-- WORK REQUEST --
Your answer must be exactly the lines from the one containing "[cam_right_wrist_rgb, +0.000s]" through the end of the material, both ends included, without pictures.

-- INFORMATION SHOWN --
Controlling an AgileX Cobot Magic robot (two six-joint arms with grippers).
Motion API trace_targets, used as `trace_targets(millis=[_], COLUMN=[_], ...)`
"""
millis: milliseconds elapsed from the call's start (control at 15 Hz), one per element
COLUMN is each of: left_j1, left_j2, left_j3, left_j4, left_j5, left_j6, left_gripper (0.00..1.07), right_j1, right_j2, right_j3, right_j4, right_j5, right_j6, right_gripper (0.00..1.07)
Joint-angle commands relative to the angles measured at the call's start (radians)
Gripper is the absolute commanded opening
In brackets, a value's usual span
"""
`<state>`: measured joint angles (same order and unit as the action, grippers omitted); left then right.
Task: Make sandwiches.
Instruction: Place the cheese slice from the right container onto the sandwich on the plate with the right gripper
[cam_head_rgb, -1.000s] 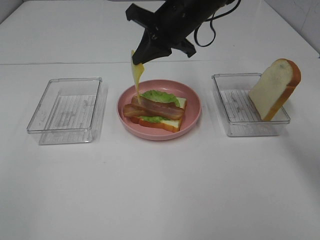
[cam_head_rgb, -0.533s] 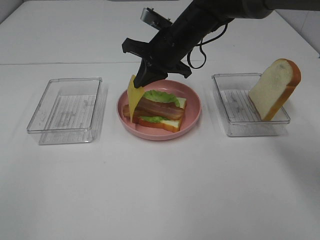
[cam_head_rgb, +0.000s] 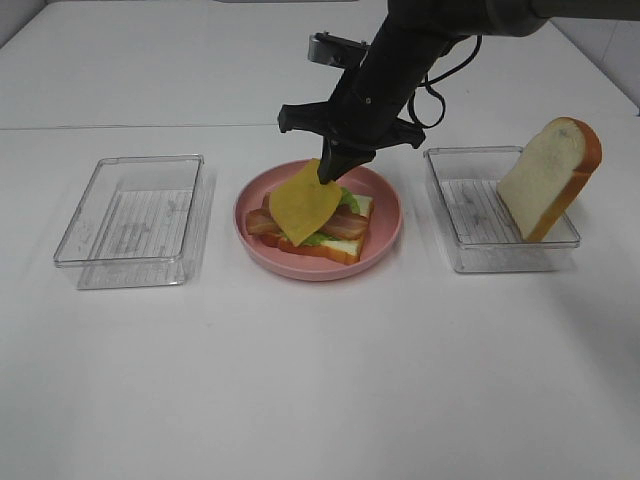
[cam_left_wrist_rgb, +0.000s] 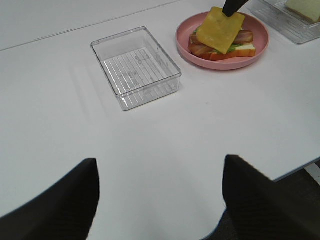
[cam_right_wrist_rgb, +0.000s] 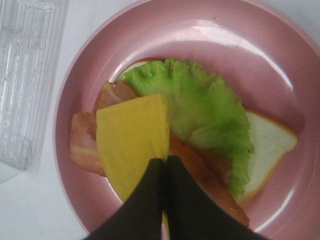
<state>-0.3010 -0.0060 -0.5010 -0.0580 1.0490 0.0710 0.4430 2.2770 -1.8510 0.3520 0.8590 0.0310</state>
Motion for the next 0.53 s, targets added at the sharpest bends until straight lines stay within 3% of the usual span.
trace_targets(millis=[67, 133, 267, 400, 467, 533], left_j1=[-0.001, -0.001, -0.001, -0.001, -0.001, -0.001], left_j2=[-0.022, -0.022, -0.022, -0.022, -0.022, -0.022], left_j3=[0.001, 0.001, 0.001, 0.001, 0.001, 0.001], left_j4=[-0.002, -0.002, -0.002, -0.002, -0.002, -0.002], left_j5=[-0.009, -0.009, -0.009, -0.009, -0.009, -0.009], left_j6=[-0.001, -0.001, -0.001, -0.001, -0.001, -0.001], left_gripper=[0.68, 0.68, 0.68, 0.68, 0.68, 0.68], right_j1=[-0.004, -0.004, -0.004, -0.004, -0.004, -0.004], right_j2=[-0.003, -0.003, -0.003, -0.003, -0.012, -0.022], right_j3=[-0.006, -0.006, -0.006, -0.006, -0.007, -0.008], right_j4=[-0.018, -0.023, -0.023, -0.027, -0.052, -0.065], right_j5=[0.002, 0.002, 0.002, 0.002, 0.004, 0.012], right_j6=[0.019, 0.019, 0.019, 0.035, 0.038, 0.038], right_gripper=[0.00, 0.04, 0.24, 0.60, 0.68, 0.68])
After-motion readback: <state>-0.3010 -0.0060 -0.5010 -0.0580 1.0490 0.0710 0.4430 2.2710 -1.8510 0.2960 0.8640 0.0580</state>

-- REPLY --
[cam_right_wrist_rgb, +0.000s] 
<state>-0.3010 -0.0060 -0.5010 -0.0580 1.0490 0.0710 0.4430 2.2770 -1.8510 0.3520 0.8590 0.0310</state>
Motion for the next 0.53 s, targets added at the sharpest bends until straight lines stay within 3% of the usual span.
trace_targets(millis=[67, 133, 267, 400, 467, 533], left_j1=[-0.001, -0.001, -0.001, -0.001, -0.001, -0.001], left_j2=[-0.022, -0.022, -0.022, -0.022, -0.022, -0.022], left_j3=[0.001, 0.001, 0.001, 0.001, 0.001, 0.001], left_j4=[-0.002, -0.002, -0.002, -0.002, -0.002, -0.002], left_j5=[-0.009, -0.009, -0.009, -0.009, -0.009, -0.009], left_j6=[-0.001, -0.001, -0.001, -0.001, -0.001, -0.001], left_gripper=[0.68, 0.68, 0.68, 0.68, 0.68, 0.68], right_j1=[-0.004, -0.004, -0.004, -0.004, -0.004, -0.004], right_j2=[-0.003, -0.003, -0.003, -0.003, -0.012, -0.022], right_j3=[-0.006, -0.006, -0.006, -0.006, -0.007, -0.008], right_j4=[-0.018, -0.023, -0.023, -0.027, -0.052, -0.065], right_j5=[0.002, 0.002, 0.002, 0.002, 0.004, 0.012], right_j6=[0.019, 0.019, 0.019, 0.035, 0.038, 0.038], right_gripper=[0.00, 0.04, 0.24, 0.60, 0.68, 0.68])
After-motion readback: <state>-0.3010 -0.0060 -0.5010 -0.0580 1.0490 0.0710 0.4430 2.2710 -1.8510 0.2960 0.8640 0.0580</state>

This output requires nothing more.